§ **WORK TO BE COMPLETED**: Check the listing below line by line and report how many lines hold "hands", with no other words.
DATA TO USE START
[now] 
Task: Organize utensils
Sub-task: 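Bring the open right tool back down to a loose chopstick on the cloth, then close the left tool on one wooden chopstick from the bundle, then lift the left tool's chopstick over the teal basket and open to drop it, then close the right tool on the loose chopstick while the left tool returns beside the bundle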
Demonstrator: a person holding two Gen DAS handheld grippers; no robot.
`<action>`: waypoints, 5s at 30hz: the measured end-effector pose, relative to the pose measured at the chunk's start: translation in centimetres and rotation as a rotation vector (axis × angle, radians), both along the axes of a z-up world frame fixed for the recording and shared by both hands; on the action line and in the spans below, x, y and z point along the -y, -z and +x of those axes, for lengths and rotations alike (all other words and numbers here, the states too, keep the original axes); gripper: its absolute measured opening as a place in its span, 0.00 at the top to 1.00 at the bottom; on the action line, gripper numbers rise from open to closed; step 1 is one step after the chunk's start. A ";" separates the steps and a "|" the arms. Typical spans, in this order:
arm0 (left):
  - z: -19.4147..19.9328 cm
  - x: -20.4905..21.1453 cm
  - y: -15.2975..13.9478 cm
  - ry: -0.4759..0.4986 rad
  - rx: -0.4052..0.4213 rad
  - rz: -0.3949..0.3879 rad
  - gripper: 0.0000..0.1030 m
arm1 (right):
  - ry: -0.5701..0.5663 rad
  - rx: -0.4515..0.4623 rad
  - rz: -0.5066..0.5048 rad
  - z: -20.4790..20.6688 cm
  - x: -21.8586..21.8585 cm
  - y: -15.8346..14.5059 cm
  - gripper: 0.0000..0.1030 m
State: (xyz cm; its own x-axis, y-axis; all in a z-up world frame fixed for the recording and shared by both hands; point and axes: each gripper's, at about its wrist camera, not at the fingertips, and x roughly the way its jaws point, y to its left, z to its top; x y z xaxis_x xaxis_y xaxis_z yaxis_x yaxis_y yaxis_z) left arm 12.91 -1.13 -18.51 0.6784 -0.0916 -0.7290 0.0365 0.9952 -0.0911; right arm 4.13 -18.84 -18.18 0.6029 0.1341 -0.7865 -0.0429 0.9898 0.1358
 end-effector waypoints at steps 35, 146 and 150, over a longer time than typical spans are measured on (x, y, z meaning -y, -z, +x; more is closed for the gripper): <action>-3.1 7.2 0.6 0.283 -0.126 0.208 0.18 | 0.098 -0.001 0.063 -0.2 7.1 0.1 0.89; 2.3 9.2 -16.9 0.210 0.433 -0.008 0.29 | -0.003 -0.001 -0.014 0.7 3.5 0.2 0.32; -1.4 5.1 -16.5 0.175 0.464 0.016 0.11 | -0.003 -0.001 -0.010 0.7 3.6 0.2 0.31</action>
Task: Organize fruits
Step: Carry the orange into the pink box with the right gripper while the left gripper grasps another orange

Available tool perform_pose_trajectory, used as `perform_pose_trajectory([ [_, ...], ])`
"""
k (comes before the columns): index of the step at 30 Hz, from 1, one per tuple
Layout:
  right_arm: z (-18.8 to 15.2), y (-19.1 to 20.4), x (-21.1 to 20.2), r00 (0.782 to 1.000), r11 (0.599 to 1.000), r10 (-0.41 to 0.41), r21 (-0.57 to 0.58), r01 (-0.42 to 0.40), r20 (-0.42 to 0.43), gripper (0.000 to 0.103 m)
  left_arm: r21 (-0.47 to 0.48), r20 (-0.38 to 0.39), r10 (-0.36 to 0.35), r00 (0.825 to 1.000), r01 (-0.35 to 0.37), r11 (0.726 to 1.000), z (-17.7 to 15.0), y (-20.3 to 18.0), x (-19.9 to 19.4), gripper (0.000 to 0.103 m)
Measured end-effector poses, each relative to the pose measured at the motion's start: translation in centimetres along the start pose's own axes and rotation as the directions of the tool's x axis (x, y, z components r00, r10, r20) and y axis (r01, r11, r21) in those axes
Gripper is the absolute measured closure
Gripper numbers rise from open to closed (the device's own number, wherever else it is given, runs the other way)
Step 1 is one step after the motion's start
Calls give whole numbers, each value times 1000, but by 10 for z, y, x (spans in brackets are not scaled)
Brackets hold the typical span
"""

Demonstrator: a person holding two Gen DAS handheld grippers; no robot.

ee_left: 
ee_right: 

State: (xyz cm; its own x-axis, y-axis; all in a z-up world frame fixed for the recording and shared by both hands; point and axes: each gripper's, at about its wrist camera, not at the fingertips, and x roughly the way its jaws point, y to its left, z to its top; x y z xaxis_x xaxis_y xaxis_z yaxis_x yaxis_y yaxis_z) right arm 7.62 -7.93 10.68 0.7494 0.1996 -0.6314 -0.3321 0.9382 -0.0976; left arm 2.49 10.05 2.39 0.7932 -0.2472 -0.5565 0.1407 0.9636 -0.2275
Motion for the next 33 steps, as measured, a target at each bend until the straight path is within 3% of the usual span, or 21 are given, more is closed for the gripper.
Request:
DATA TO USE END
§ **COMPLETED TASK**: 3